One March afternoon during the First World War, I stood with friends on the forward deck of a cross-
channel passenger steamer, the Sussex. The sun of early spring sparkled on the waves as we laughed and talked and kept a sharp lookout for the first appearance of the coast of France.
Suddenly I was aware of a prodigious sound and knew that I was moving through space. Objects moved with me, turning slowly over and over. Curiously enough, though I realized that I was at the very center of an explosion, my mind seemed crystal clear. We had hit a floating mine, I thought, or else it is a German torpedo. I must eventually fall into the sea, and this wreckage will come drifting down on top of me. This is the end of my life. And all the while, there was that dreadful din in my ears and time stood still.
Then it was that my own personal belief seemed to speak out in words within me: ""No, this cannot be the end. The work that I have planned to do is good, and it is only just begun." During that moment of time, I seemed to see my own life as though in distant perspective. I was sure, then, that God controlled all things and that healing and research was the job he had given me. It was as simple as that.
Logic or no logic, the experience showed me what I believed. You may say that the thinking was presumptuous, egotistical. Nevertheless, it was sincere. Let me rephrase it according to my present thought. There is a great purpose, a great spirit, that moves in the universe, and we as individuals in this world have each of us a certain
sphere of freewill. We may seek to play a role that is in accord with the will of God, or we may turn our lives to sabotage. We have it in our power to help or to hinder. There is a job for every man, and his contribution--though infinitesimal--is nonetheless, important.
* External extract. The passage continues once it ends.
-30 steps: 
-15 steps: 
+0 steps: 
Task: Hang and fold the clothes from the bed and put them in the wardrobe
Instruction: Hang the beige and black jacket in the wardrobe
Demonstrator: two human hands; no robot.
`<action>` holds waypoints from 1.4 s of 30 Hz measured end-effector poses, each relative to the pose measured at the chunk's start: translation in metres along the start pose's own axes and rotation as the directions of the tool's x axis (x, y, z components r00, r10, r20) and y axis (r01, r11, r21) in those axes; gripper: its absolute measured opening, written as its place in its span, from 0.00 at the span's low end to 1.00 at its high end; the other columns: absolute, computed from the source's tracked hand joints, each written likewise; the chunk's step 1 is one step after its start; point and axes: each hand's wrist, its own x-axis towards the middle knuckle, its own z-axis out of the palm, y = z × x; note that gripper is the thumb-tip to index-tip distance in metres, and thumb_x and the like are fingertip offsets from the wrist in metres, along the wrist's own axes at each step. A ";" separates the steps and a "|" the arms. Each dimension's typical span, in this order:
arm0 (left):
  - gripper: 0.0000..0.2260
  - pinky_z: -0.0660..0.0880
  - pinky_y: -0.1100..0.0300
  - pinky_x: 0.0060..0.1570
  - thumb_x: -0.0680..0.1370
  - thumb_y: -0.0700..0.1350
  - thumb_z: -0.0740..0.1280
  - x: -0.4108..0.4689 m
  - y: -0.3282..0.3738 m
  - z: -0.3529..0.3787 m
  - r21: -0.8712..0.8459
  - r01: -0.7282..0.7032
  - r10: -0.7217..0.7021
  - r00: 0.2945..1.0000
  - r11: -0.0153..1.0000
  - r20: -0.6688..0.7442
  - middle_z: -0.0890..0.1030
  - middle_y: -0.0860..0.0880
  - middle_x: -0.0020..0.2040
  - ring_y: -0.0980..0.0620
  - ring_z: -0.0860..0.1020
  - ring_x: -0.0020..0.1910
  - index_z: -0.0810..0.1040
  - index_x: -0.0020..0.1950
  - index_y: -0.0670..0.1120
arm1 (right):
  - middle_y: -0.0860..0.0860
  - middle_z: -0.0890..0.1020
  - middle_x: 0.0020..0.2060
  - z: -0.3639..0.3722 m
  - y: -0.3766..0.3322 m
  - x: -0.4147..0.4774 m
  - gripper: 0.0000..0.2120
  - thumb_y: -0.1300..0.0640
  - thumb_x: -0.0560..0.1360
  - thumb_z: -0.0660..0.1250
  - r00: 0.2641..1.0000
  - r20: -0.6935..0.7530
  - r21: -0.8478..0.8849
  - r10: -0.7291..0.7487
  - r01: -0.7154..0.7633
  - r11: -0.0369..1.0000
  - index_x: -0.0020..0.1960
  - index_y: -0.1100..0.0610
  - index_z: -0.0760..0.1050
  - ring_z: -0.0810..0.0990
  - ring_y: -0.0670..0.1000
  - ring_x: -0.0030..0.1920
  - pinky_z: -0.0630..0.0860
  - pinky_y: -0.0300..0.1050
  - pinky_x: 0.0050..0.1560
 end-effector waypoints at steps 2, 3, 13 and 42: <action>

I am astonished to discover how many people seem to believe that there is a basic contradiction between religion and science. This, it seems to me, is a false conclusion derived from two misconceptions: first, a misunderstanding of what science can achieve; and second, a narrowness of interpretation of the meaning of religion.
My own work in the practice of medicine has led me to join the many scientists all round the world who are
studying the human brain. It has been possible for us to trace much of the nervous action that carries information inward into the brain and to record the nerve impulses that pass outward to produce voluntary activity. But we are quite ignorant of how nerve action is transformed into thought and how thought is converted into nerve action.
Science provides no methods of studying this enigma, and it is my belief that however far scientific knowledge may advance in the future, it will never explain the nature of the spirit, nor will a machine ever wholly account for the man. We must believe some things that we cannot prove.
Those were the beliefs of Dr. Wilder Penfield, brain surgeon and director of the Montreal Neurological Institute.